Sunday, June 19, 2011

Why Do Medical Bills Affect Your Credit Scores?

Why Do Medical Bills Affect Your Credit Scores?

Even if you've always managed debt responsibly in the past, future lenders or creditors may deny new applications you submit due to unpaid medical bills that appear on your credit report. Leaving medical bills unpaid has a derogatory effect on your credit scores -- rendering you a much higher lending risk for businesses and threatening your ability to qualify for other goods and services such as insurance, housing and utilities.

Credit Reporting

    Not all medical debts impact your credit scores. If you or your insurance company pay off your medical debt while the account remains with the original health-care provider, the debt will not appear on your report and influence your score. This is true even if you submit payment late. Doctors, hospitals and other health-care service providers rarely, if ever, file direct reports with the credit bureaus.

    If you do not pay your medical debt at all and the health-care provider turns your account over to a third-party agency for collection, however, the account will likely appear on your credit report. Unlike doctors and hospitals, collection agencies report delinquent accounts to the credit bureaus.

Considerations

    Unlike other forms of delinquent debt, unpaid medical bills do not necessarily mean that an individual mismanages debt. Consumers cannot predict when or if they will suffer a medical emergency and, for those without insurance, debts incurred due to medical treatment can prove financially devastating.

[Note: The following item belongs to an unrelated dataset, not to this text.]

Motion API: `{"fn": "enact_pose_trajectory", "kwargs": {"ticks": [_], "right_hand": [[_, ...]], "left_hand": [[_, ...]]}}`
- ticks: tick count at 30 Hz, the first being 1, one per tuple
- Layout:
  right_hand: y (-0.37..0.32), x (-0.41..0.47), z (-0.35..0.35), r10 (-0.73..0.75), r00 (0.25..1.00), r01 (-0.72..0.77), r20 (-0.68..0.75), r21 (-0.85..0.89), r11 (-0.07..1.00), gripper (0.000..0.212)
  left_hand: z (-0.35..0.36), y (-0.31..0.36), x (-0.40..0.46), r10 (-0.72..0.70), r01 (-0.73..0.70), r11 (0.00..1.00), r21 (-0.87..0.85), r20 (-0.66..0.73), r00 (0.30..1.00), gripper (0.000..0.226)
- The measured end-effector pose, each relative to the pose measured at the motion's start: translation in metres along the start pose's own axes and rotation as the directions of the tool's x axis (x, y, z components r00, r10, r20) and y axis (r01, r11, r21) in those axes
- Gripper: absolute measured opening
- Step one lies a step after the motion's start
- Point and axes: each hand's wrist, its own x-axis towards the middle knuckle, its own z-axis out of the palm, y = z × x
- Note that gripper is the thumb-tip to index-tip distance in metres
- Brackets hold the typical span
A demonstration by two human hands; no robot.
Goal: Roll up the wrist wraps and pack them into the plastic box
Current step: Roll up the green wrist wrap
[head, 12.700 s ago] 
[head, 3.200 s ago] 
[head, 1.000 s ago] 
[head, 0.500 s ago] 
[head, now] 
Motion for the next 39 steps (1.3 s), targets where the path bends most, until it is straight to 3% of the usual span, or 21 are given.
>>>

    Even if a doctor or hospital quotes a patient a cost estimate prior to rendering services, the quote is merely an estimate and may not accurately reflect the cost of treatment. Because consumers cannot always know what their medical care will cost before agreeing to treatment and the fact that treatment in certain situations is not optional, some lenders overlook medical collections -- or assign them lesser importance -- when evaluating applications.

Legal Relief

    The Fair Credit Reporting Act allows all collection accounts, whether paid or unpaid, to remain on an individual's report for seven years. A bill introduced in July 2009 by former U.S. congresswoman Mary Jo Kilroy, the Medical Debt Relief Act, petitions to have medical collections removed from consumer credit reports within 30 days of being paid or settled. As of March 2011, the bill has passed in the House of Representatives but the Senate has yet to vote on the proposal.

Preventing Credit Damage

    Preventing your health-care provider from sending your medical bills to a collection agency is the best way to protect your credit report and prevent credit damage. According to The New York Times, patients should talk to their health-care providers and ask for a discount or negotiate a payment plan. Doing so helps keep the cost of medical care manageable and out of collections.